Task prompt
Your task is to copy the data exactly while leaving out every picture.

(Stored dataset items)
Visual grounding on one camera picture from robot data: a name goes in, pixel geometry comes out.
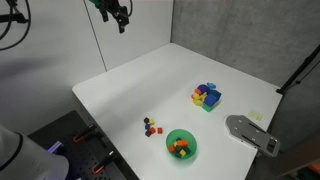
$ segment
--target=orange block
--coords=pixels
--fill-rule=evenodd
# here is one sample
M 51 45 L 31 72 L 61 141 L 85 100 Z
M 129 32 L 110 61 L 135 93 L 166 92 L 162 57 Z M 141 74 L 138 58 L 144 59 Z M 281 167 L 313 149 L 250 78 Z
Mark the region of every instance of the orange block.
M 187 140 L 178 140 L 177 141 L 177 146 L 187 147 L 188 146 L 188 141 Z
M 168 150 L 169 150 L 170 152 L 174 152 L 174 146 L 173 146 L 173 145 L 168 146 Z

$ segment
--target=toy block
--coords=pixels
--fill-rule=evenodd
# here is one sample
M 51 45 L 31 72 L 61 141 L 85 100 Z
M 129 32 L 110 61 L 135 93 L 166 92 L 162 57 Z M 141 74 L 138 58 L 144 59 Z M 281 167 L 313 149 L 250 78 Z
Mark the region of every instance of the toy block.
M 182 148 L 187 154 L 191 153 L 191 150 L 188 147 L 184 147 Z
M 193 100 L 193 104 L 196 105 L 196 106 L 202 106 L 203 103 L 202 103 L 201 100 L 196 100 L 196 99 L 194 99 L 194 100 Z
M 195 89 L 194 92 L 195 92 L 196 94 L 198 94 L 198 95 L 201 95 L 201 94 L 202 94 L 201 91 L 200 91 L 200 89 Z
M 168 146 L 168 150 L 169 150 L 170 152 L 174 152 L 174 146 L 173 146 L 173 145 Z
M 193 93 L 192 99 L 199 100 L 200 99 L 200 95 L 197 94 L 197 93 Z
M 205 103 L 202 104 L 202 109 L 206 110 L 207 112 L 212 111 L 213 106 L 208 106 Z
M 201 96 L 200 96 L 200 100 L 203 102 L 207 97 L 207 93 L 203 93 Z
M 150 130 L 149 130 L 149 131 L 151 132 L 151 134 L 156 133 L 156 129 L 155 129 L 154 127 L 150 128 Z
M 151 136 L 151 132 L 148 130 L 148 131 L 146 131 L 146 136 L 148 136 L 148 137 L 150 137 Z
M 217 98 L 217 101 L 219 101 L 220 97 L 221 97 L 221 93 L 217 90 L 213 90 L 213 91 L 210 91 L 210 94 L 213 95 L 214 97 Z
M 209 88 L 210 90 L 215 90 L 215 89 L 216 89 L 216 85 L 213 84 L 213 83 L 208 82 L 208 83 L 207 83 L 207 86 L 208 86 L 208 88 Z
M 212 94 L 209 94 L 205 100 L 204 100 L 204 104 L 206 104 L 207 106 L 211 107 L 213 106 L 216 102 L 217 102 L 217 98 L 215 96 L 213 96 Z
M 177 152 L 177 153 L 179 153 L 179 152 L 181 151 L 181 149 L 182 149 L 181 147 L 176 146 L 176 147 L 174 148 L 174 151 Z
M 154 125 L 154 120 L 153 120 L 153 119 L 150 119 L 150 120 L 149 120 L 149 124 L 150 124 L 150 125 Z
M 180 151 L 180 154 L 181 154 L 182 157 L 184 157 L 187 153 L 182 149 L 182 150 Z
M 202 94 L 208 92 L 209 90 L 208 86 L 205 84 L 201 84 L 200 86 L 198 86 L 198 89 L 201 91 Z
M 150 129 L 150 124 L 146 124 L 144 128 L 145 128 L 146 130 L 149 130 L 149 129 Z
M 187 140 L 179 140 L 179 141 L 177 141 L 177 146 L 179 146 L 179 147 L 187 147 L 188 146 L 188 141 Z
M 181 158 L 181 154 L 178 153 L 178 152 L 174 152 L 174 155 L 175 155 L 177 158 Z
M 162 134 L 163 130 L 162 128 L 158 128 L 158 134 Z
M 144 123 L 146 123 L 146 124 L 147 124 L 147 123 L 149 123 L 149 118 L 144 118 L 144 120 L 143 120 L 143 121 L 144 121 Z

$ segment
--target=black pole
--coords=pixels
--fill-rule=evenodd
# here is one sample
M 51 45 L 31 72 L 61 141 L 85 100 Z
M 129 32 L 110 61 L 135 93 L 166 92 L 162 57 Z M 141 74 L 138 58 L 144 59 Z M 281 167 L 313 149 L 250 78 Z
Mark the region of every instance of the black pole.
M 309 64 L 314 60 L 314 58 L 318 55 L 319 52 L 320 52 L 320 44 L 310 54 L 310 56 L 308 56 L 304 60 L 301 66 L 291 75 L 291 77 L 287 80 L 287 82 L 284 83 L 281 89 L 277 89 L 277 92 L 283 95 L 286 92 L 287 88 L 290 86 L 290 84 L 306 69 L 306 67 L 309 66 Z

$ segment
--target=white table
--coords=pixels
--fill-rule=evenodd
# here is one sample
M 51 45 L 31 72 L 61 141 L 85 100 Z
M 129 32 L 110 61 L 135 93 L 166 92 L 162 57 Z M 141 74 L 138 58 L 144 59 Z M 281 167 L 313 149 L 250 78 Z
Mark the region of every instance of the white table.
M 190 95 L 213 82 L 222 93 L 208 113 Z M 266 130 L 279 105 L 277 87 L 175 44 L 168 44 L 73 88 L 140 179 L 245 179 L 256 149 L 235 140 L 225 126 L 228 115 L 263 115 Z M 145 136 L 145 117 L 163 135 Z M 186 129 L 196 138 L 195 158 L 177 161 L 166 150 L 168 133 Z

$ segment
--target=colorful blocks
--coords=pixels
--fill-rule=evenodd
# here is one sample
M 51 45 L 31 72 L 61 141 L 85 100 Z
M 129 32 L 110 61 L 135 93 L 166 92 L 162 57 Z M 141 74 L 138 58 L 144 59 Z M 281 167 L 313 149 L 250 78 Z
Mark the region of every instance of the colorful blocks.
M 168 150 L 169 150 L 170 152 L 174 152 L 174 146 L 173 146 L 173 145 L 170 145 L 170 146 L 168 147 Z
M 218 100 L 217 100 L 217 98 L 215 97 L 215 96 L 213 96 L 213 95 L 208 95 L 207 97 L 206 97 L 206 99 L 204 100 L 204 104 L 206 104 L 207 106 L 209 106 L 209 107 L 211 107 L 211 106 L 213 106 L 216 102 L 217 102 Z
M 194 99 L 193 100 L 193 104 L 196 105 L 196 106 L 202 106 L 202 101 Z
M 149 130 L 149 129 L 150 129 L 150 124 L 146 124 L 144 128 L 145 128 L 146 130 Z
M 162 133 L 163 133 L 162 128 L 158 128 L 158 134 L 162 134 Z
M 149 130 L 149 131 L 151 132 L 151 134 L 156 133 L 156 129 L 155 129 L 154 127 L 150 128 L 150 130 Z
M 152 134 L 152 133 L 151 133 L 149 130 L 148 130 L 148 131 L 146 131 L 146 133 L 145 133 L 145 135 L 146 135 L 146 136 L 148 136 L 148 137 L 150 137 L 150 136 L 151 136 L 151 134 Z
M 188 141 L 187 140 L 179 140 L 179 141 L 177 141 L 177 146 L 179 146 L 179 147 L 187 147 L 188 146 Z
M 209 90 L 208 86 L 205 84 L 201 84 L 200 86 L 198 86 L 198 89 L 201 91 L 201 93 L 208 92 Z
M 149 123 L 149 118 L 144 118 L 143 122 L 146 124 Z
M 149 124 L 150 124 L 150 125 L 154 125 L 154 120 L 153 120 L 153 119 L 150 119 L 150 120 L 149 120 Z
M 199 94 L 199 95 L 202 94 L 202 92 L 200 91 L 200 89 L 195 89 L 194 92 L 195 92 L 196 94 Z
M 208 82 L 207 86 L 210 90 L 215 90 L 216 89 L 216 85 L 214 85 L 213 83 Z
M 182 149 L 182 150 L 180 151 L 180 154 L 181 154 L 182 157 L 184 157 L 187 153 Z

Solution for this exercise
Visual grounding on one camera picture from robot data: a name goes in, pixel geometry comes out.
$ segment
--target=orange block
--coords=pixels
--fill-rule=evenodd
# here is one sample
M 51 45 L 31 72 L 61 141 L 85 100 Z
M 129 32 L 110 61 L 135 93 L 166 92 L 162 57 Z M 141 74 L 138 58 L 144 59 Z M 281 167 L 313 149 L 250 78 Z
Mark the region of every instance of the orange block.
M 187 140 L 178 140 L 177 141 L 177 146 L 187 147 L 188 146 L 188 141 Z
M 168 150 L 169 150 L 170 152 L 174 152 L 174 146 L 173 146 L 173 145 L 168 146 Z

$ segment
--target=toy block
--coords=pixels
--fill-rule=evenodd
# here is one sample
M 51 45 L 31 72 L 61 141 L 85 100 Z
M 129 32 L 110 61 L 135 93 L 166 92 L 162 57 Z M 141 74 L 138 58 L 144 59 Z M 281 167 L 313 149 L 250 78 Z
Mark the region of every instance of the toy block.
M 182 148 L 187 154 L 191 153 L 191 150 L 188 147 L 184 147 Z
M 193 100 L 193 104 L 196 105 L 196 106 L 202 106 L 203 103 L 202 103 L 201 100 L 196 100 L 196 99 L 194 99 L 194 100 Z
M 195 89 L 194 92 L 195 92 L 196 94 L 198 94 L 198 95 L 201 95 L 201 94 L 202 94 L 201 91 L 200 91 L 200 89 Z
M 168 146 L 168 150 L 169 150 L 170 152 L 174 152 L 174 146 L 173 146 L 173 145 Z
M 193 93 L 192 99 L 199 100 L 200 99 L 200 95 L 197 94 L 197 93 Z
M 205 103 L 202 104 L 202 109 L 206 110 L 207 112 L 212 111 L 213 106 L 208 106 Z
M 201 96 L 200 96 L 200 100 L 203 102 L 207 97 L 207 93 L 203 93 Z
M 150 130 L 149 130 L 149 131 L 151 132 L 151 134 L 156 133 L 156 129 L 155 129 L 154 127 L 150 128 Z
M 151 136 L 151 132 L 148 130 L 148 131 L 146 131 L 146 136 L 148 136 L 148 137 L 150 137 Z
M 217 98 L 217 101 L 219 101 L 220 97 L 221 97 L 221 93 L 217 90 L 213 90 L 213 91 L 210 91 L 210 94 L 213 95 L 214 97 Z
M 209 88 L 210 90 L 215 90 L 215 89 L 216 89 L 216 85 L 213 84 L 213 83 L 208 82 L 208 83 L 207 83 L 207 86 L 208 86 L 208 88 Z
M 212 94 L 209 94 L 205 100 L 204 100 L 204 104 L 206 104 L 207 106 L 211 107 L 213 106 L 216 102 L 217 102 L 217 98 L 215 96 L 213 96 Z
M 177 152 L 177 153 L 179 153 L 179 152 L 181 151 L 181 149 L 182 149 L 181 147 L 176 146 L 176 147 L 174 148 L 174 151 Z
M 154 125 L 154 120 L 153 120 L 153 119 L 150 119 L 150 120 L 149 120 L 149 124 L 150 124 L 150 125 Z
M 180 151 L 180 154 L 181 154 L 182 157 L 184 157 L 187 153 L 182 149 L 182 150 Z
M 202 94 L 208 92 L 209 90 L 208 86 L 205 84 L 201 84 L 200 86 L 198 86 L 198 89 L 201 91 Z
M 150 129 L 150 124 L 146 124 L 144 128 L 145 128 L 146 130 L 149 130 L 149 129 Z
M 187 140 L 179 140 L 179 141 L 177 141 L 177 146 L 179 146 L 179 147 L 187 147 L 188 146 L 188 141 Z
M 181 158 L 181 154 L 178 153 L 178 152 L 174 152 L 174 155 L 175 155 L 177 158 Z
M 162 134 L 163 130 L 162 128 L 158 128 L 158 134 Z
M 144 123 L 146 123 L 146 124 L 147 124 L 147 123 L 149 123 L 149 118 L 144 118 L 144 120 L 143 120 L 143 121 L 144 121 Z

$ segment
--target=black pole
--coords=pixels
--fill-rule=evenodd
# here is one sample
M 51 45 L 31 72 L 61 141 L 85 100 Z
M 129 32 L 110 61 L 135 93 L 166 92 L 162 57 Z M 141 74 L 138 58 L 144 59 Z M 281 167 L 313 149 L 250 78 Z
Mark the region of every instance of the black pole.
M 309 64 L 314 60 L 314 58 L 318 55 L 319 52 L 320 52 L 320 44 L 310 54 L 310 56 L 308 56 L 304 60 L 301 66 L 291 75 L 291 77 L 287 80 L 287 82 L 284 83 L 281 89 L 277 89 L 277 92 L 283 95 L 286 92 L 287 88 L 290 86 L 290 84 L 306 69 L 306 67 L 309 66 Z

$ segment
--target=white table
--coords=pixels
--fill-rule=evenodd
# here is one sample
M 51 45 L 31 72 L 61 141 L 85 100 Z
M 129 32 L 110 61 L 135 93 L 166 92 L 162 57 Z M 141 74 L 138 58 L 144 59 Z M 281 167 L 313 149 L 250 78 Z
Mark the region of every instance of the white table.
M 190 95 L 213 82 L 222 93 L 208 113 Z M 266 130 L 279 105 L 277 87 L 175 44 L 168 44 L 73 88 L 140 179 L 245 179 L 256 149 L 235 140 L 225 126 L 228 115 L 263 115 Z M 145 136 L 145 117 L 163 135 Z M 186 129 L 196 138 L 195 158 L 177 161 L 166 150 L 168 133 Z

$ segment
--target=colorful blocks
--coords=pixels
--fill-rule=evenodd
# here is one sample
M 51 45 L 31 72 L 61 141 L 85 100 Z
M 129 32 L 110 61 L 135 93 L 166 92 L 162 57 Z M 141 74 L 138 58 L 144 59 Z M 281 167 L 313 149 L 250 78 Z
Mark the region of every instance of the colorful blocks.
M 168 150 L 169 150 L 170 152 L 174 152 L 174 146 L 173 146 L 173 145 L 170 145 L 170 146 L 168 147 Z
M 218 100 L 217 100 L 217 98 L 215 97 L 215 96 L 213 96 L 213 95 L 208 95 L 207 97 L 206 97 L 206 99 L 204 100 L 204 104 L 206 104 L 207 106 L 209 106 L 209 107 L 211 107 L 211 106 L 213 106 L 216 102 L 217 102 Z
M 194 99 L 193 100 L 193 104 L 196 105 L 196 106 L 202 106 L 202 101 Z
M 149 130 L 149 129 L 150 129 L 150 124 L 146 124 L 144 128 L 145 128 L 146 130 Z
M 162 133 L 163 133 L 162 128 L 158 128 L 158 134 L 162 134 Z
M 149 130 L 149 131 L 151 132 L 151 134 L 156 133 L 156 129 L 155 129 L 154 127 L 150 128 L 150 130 Z
M 152 134 L 152 133 L 151 133 L 149 130 L 148 130 L 148 131 L 146 131 L 146 133 L 145 133 L 145 135 L 146 135 L 146 136 L 148 136 L 148 137 L 150 137 L 150 136 L 151 136 L 151 134 Z
M 188 141 L 187 140 L 179 140 L 179 141 L 177 141 L 177 146 L 179 146 L 179 147 L 187 147 L 188 146 Z
M 209 90 L 208 86 L 205 84 L 201 84 L 200 86 L 198 86 L 198 89 L 201 91 L 201 93 L 208 92 Z
M 149 123 L 149 118 L 144 118 L 143 122 L 146 124 Z
M 149 124 L 150 124 L 150 125 L 154 125 L 154 120 L 153 120 L 153 119 L 150 119 L 150 120 L 149 120 Z
M 199 94 L 199 95 L 202 94 L 202 92 L 200 91 L 200 89 L 195 89 L 194 92 L 195 92 L 196 94 Z
M 208 82 L 207 86 L 210 90 L 215 90 L 216 89 L 216 85 L 214 85 L 213 83 Z
M 182 149 L 182 150 L 180 151 L 180 154 L 181 154 L 182 157 L 184 157 L 187 153 Z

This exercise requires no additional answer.